Citation, extracts and comment from me below.
CITATION: Availability, appeal, and addictiveness by design: Tobacco and nicotine industry deliberate targeting of youth
Raglan Maddox ,Becky Freeman,Charlotta Pisinger,Emily Banks
Published: May 29, 2026
https://doi.org/10.1371/journal.pmed.1005133
EXTRACTS
'Contemporary tobacco and nicotine products, particularly e-cigarettes, are deliberately designed, marketed, and distributed to maximize youth appeal, uptake, dependence, and use. Youth uptake is a predictable outcome of systems designed to maximize product availability, appeal, and addictiveness...
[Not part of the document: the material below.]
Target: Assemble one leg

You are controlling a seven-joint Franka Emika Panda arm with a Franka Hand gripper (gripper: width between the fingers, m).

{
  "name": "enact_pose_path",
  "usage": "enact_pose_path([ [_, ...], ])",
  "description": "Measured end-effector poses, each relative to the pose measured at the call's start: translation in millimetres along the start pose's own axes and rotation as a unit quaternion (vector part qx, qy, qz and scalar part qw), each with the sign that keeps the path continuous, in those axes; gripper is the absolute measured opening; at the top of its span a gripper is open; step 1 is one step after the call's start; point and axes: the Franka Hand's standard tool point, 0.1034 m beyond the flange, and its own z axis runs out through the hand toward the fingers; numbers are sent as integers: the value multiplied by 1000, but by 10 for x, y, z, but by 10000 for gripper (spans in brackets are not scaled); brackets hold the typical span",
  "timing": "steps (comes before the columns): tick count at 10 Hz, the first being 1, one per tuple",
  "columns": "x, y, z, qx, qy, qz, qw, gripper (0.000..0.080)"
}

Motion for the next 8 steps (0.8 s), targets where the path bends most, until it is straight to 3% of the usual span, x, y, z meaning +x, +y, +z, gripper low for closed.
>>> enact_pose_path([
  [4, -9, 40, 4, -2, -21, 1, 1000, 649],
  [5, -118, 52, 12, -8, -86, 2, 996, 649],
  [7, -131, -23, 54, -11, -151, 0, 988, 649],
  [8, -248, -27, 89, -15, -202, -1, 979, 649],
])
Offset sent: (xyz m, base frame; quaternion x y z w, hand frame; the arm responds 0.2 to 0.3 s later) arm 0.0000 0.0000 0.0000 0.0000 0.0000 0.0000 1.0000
'Conclusions: Unmasking appeal requires recognizing that attractiveness is not incidental but a deliberate strategy within commercial and regulatory systems that enable this harm. Youth uptake is not a failure of individual choice or a lack of awareness of harms, but a predictable outcome of an industry structured and incentivised to generate and sustain addiction. Effective protection depends on governing commercial practices, and more fundamentally, on addressing the systems that allow harmful products to be created, promoted, and made widely available [6,11,12,14]. This shifts policy from managing risk to addressing its source: the commercial tobacco and nicotine industries.'
COMMENT (NPW): It is clear that the tobacco industry is manufacturing addiction by design. But it's wrong to implly that this is the only factor that drives youth uptake. A low awareness of health risks among youth is also an important driver. Indeed, a young person may be aware of one or two of the long-term health risks (such as lung cancer) while being unaware of other diseases caused by smoking (and there are more than 50 recognised). A greater challenge is that young people have a low capacity to project their own health decades into the future. Distant harms feel abstract and irrelevant. Misinformation (including manipulation by the tobacco industry) further distorts this perception.
One known factor is the diagnosis and/or death of a parent from lung cancer. A parent’s lung cancer diagnosis can act as a powerful deterrents to youth smoking.
More research is needed not only to inform, but to enable deep understanding, of the long-term health risks of smoking.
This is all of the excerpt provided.